We offer this Statement in a spirit, not of
contention, but of humility and love, which we propose by God's grace to
maintain in any future dialogue arising out of what we have said. We gladly
acknowledge that many who deny the inerrancy of Scripture do not display the
consequences of this denial in the rest of their belief and behavior, and we
are conscious that we who confess this doctrine often deny it in life by
failing to bring our thoughts and deeds, our traditions and habits, into true
subjection to the divine Word.
We invite response to this Statement from any
who see reason to amend its affirmations about Scripture by the light of
Scripture itself, under whose infallible authority we stand as we speak. We
claim no personal infallibility for the witness we bear, and for any help that
enables us to strengthen this testimony to God's Word we shall be grateful.
I. SUMMARY
STATEMENT
1. God, who is Himself Truth and speaks truth
only, has inspired Holy Scripture in order thereby to reveal Himself to lost
mankind through Jesus Christ as Creator and Lord, Redeemer and Judge. Holy
Scripture is God's witness to Himself.
2. Holy Scripture, being God's own Word, written
by men prepared and superintended by His Spirit, is of infallible divine
authority in all matters upon which it touches: It is to be believed, as God's
instruction, in all that it affirms; obeyed, as God's command, in all that it
requires; embraced, as God's pledge, in all that it promises.

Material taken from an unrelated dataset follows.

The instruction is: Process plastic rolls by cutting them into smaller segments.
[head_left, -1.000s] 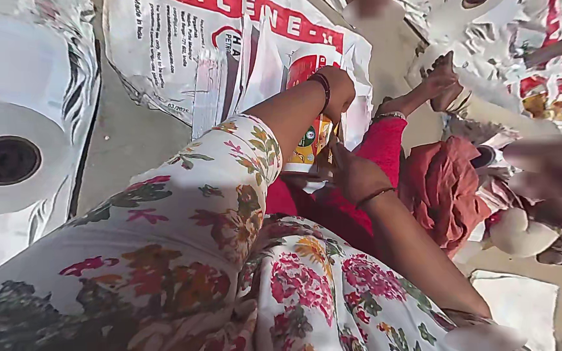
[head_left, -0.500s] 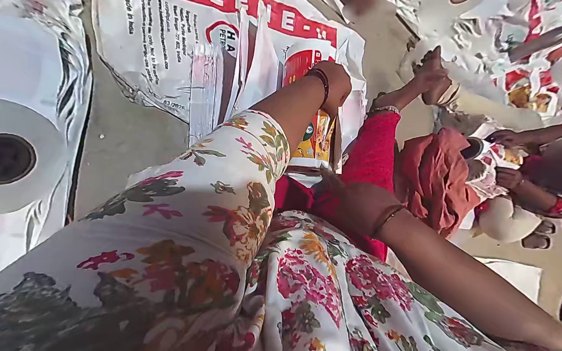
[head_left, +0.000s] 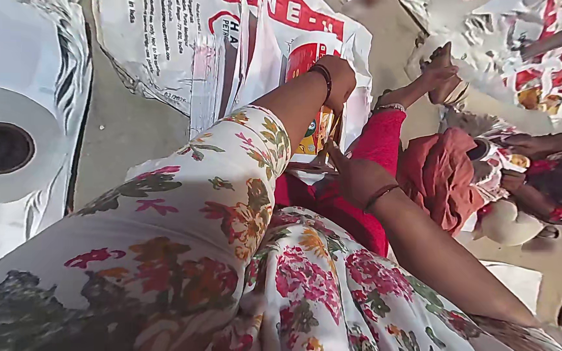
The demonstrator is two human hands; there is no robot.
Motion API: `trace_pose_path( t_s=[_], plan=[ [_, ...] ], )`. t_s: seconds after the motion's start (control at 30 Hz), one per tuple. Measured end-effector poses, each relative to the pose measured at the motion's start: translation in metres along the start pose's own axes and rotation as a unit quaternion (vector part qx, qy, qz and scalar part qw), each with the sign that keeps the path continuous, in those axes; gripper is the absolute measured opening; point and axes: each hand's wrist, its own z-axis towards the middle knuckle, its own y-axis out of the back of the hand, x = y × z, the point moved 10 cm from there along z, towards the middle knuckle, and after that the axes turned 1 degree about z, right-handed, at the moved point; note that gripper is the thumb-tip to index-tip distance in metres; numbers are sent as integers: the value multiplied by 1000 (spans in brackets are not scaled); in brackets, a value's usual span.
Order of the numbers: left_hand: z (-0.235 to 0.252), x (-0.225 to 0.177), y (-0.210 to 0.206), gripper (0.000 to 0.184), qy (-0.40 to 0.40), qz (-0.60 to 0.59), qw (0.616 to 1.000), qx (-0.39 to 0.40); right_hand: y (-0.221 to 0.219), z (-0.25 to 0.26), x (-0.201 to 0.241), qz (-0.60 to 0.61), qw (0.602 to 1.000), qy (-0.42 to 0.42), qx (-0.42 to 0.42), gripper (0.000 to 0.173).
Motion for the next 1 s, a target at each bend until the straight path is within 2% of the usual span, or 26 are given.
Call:
trace_pose_path(
  t_s=[0.13, 0.2, 0.23, 0.3, 0.4, 0.53, 0.67, 0.77, 0.83, 0.93, 1.0],
  plan=[
    [-2, 1, 1, 38, 8, -8, 1000, 2, -21, -29, 6, -18, 995, 67, 76, 63],
    [-4, 4, 3, 37, 15, -17, 1000, -5, -32, -39, 5, 8, 991, 106, 84, 50],
    [-5, 4, 2, 36, 15, -19, 1000, -7, -31, -42, 3, 26, 992, 114, 53, 51],
    [-8, 4, -3, 38, 11, -21, 1000, -10, -13, -42, -9, 70, 989, 112, -73, 59],
    [-9, -1, -8, 48, 12, -28, 999, -17, 24, -26, -49, 177, 962, 23, -205, 67],
    [-9, -2, -19, 62, 14, -53, 998, -42, 38, 39, -90, 289, 918, -14, -271, 43],
    [-15, -9, -31, 72, -24, -86, 985, -150, 22, 89, -88, 279, 923, -100, -246, 78],
    [-24, -1, -25, 86, -14, -106, 969, -224, 13, 110, -96, 251, 925, -146, -246, 71],
    [-30, 8, -26, 89, 9, -116, 964, -238, 13, 120, -116, 259, 921, -155, -246, 65],
    [-38, 19, -34, 74, 29, -108, 966, -233, 0, 143, -154, 253, 924, -193, -214, 52],
    [-39, 22, -38, 59, 26, -87, 970, -226, -12, 162, -172, 238, 929, -220, -181, 52]
  ],
)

3. The Holy Spirit, Scripture's divine Author,
both authenticates it to us by His inward witness and opens our minds to
understand its meaning.
4. Being wholly and verbally God-given,
Scripture is without error or fault in all its teaching, no less in what it
states about God's acts in creation, about the events of world history, and
about its own literary origins under God, than in its witness to God's saving
grace in individual lives.
5. The authority of Scripture is inescapably
impaired if this total divine inerrancy is in any way limited of disregarded,
or made relative to a view of truth contrary to the Bible's own; and such
lapses bring serious loss to both the individual and the Church.
II.
ARTICLES OF AFFIRMATION AND DENIAL
Article
I.
We affirm that the Holy Scriptures are to be
received as the authoritative Word of God.
We deny that the Scriptures receive their
authority from the Church, tradition, or any other human source.
Article
II.
We affirm that the Scriptures are the supreme
written norm by which God binds the conscience, and that the authority of the
Church is subordinate to that of Scripture.
We deny that church creeds, councils, or
declarations have authority greater than or equal to the authority of the
Bible.
Article
III.
We affirm that the written Word in its entirety
is revelation given by God.
We deny that the Bible is merely a witness to
revelation, or only becomes revelation in encounter, or depends on the
responses of men for its validity.
Article
IV.
We affirm that God who made mankind in His image
has used language as a means of revelation.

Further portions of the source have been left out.